Which population is most genetically distant from Africans?

Razib had a post yesterday on the question of which population is more distant from Africans. In that post he concluded that:

That means that those of us of non-African ancestry are all equally distant from the African root.

I was planning to rebut this conclusion, but Razib beat me to the punch by correcting himself that Amerindians are more distant from Africans. First, let's deal with the original post:

He based this conclusion on some observations on a recent study:

The tree makes it clear: all non-Africans form their own independent branch from Africans. In the PCA you see that along the biggest component of variation in the genetic data the non-African groups are about the same distance from Africans. And in the ADMIXTURE analysis when you assume four ancestral populations, the Africans and non-Africans separate out cleanly excluding groups which a high likelihood of European or Arab admixture.

Neither PCA nor ADMIXTURE tells us anything about who is more distant from Africans. First of all, the clusters identified by ADMIXTURE are not phylogenetic units, nor is the pattern of splits at successive K evidence for the human phylogeny. For example, at K=2, East Eurasians split from Europeans/Africans, even though it is clear that East Eurasians do not represent a sister clade to a clade comprising of Europeans/Africans. In short ADMIXTURE (a well as frappe, STRUCTURE and assorted Bayesian clustering methods) tell us nothing about who is more distant from whom.

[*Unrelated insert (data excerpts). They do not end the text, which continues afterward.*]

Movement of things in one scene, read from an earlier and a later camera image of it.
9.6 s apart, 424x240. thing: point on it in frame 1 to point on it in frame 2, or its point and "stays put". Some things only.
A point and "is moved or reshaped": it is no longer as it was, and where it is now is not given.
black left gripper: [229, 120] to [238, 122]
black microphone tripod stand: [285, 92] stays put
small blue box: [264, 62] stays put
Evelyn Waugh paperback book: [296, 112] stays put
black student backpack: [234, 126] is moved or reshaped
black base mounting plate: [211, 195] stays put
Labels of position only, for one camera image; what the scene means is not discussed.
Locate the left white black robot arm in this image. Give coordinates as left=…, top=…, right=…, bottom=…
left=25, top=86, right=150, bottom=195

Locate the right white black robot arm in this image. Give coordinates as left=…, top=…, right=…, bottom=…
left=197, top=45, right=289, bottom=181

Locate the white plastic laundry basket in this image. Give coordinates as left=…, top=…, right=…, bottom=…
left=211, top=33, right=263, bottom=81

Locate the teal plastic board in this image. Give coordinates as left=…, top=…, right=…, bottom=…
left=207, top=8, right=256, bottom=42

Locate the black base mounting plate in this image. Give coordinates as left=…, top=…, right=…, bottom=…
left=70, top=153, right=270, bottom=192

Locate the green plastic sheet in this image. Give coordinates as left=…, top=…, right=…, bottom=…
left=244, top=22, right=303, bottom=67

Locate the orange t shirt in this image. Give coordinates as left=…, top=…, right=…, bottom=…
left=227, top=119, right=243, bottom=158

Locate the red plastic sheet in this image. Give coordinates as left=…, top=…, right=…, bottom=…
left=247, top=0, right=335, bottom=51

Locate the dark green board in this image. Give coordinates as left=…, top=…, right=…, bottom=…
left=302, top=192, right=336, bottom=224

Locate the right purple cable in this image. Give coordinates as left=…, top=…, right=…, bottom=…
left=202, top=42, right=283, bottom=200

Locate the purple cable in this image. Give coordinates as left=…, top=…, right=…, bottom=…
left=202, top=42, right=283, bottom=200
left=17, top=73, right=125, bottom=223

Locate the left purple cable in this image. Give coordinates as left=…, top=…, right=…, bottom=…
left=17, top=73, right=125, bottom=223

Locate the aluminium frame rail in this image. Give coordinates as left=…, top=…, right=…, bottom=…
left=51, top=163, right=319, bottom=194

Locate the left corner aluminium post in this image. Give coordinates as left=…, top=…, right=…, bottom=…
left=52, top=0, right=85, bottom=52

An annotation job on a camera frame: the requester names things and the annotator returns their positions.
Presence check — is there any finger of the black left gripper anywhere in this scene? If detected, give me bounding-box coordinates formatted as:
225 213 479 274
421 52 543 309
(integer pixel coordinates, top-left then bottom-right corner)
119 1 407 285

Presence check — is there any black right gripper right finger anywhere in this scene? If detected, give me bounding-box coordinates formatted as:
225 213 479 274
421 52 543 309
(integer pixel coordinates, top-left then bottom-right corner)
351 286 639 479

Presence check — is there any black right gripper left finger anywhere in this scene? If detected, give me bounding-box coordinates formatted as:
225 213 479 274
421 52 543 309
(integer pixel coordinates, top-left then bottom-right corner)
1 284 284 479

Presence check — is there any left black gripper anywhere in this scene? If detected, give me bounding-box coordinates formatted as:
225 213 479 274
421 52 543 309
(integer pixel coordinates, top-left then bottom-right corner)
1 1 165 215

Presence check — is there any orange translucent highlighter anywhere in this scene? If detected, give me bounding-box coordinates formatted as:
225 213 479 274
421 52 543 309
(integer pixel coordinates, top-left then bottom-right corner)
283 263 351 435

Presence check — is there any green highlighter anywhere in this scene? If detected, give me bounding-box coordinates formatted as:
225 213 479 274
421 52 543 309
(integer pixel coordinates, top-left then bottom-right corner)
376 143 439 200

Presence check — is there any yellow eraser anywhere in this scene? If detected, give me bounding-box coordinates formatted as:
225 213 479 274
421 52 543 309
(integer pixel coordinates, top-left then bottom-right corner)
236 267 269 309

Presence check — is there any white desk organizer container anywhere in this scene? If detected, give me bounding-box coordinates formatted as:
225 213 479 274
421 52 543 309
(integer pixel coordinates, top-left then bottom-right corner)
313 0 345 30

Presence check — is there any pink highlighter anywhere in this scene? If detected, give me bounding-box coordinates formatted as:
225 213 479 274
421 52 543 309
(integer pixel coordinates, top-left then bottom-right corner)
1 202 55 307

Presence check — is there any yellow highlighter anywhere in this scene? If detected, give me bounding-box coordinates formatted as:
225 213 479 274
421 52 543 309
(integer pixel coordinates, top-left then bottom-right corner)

Nor does PCA tell us anything more. Sure at the first 2 dimensions, Africans split off from non-Africans but that is insufficient to conclude that Africans are equidistant to all Eurasians. This is due to the fact that distance at the first two dimensions of PCA lower bounds total distance (a consequence of the Pythagorean theorem, no less). What does this mean? Populations that are equidistant on the (PC1, PC2) plane may be actually non-equidistant overall.

Finally, the tree argument provides evidence for Out of Africa, but it does not provide evidence for equidistance, as it not only encodes phylogenetic relationships (who is closer to whom in evolutionary terms) but also distance. It is perfectly possible that two taxa A and B may form a clade relative to a third taxon C, but that does not guarantee that A will be closer to B than to C.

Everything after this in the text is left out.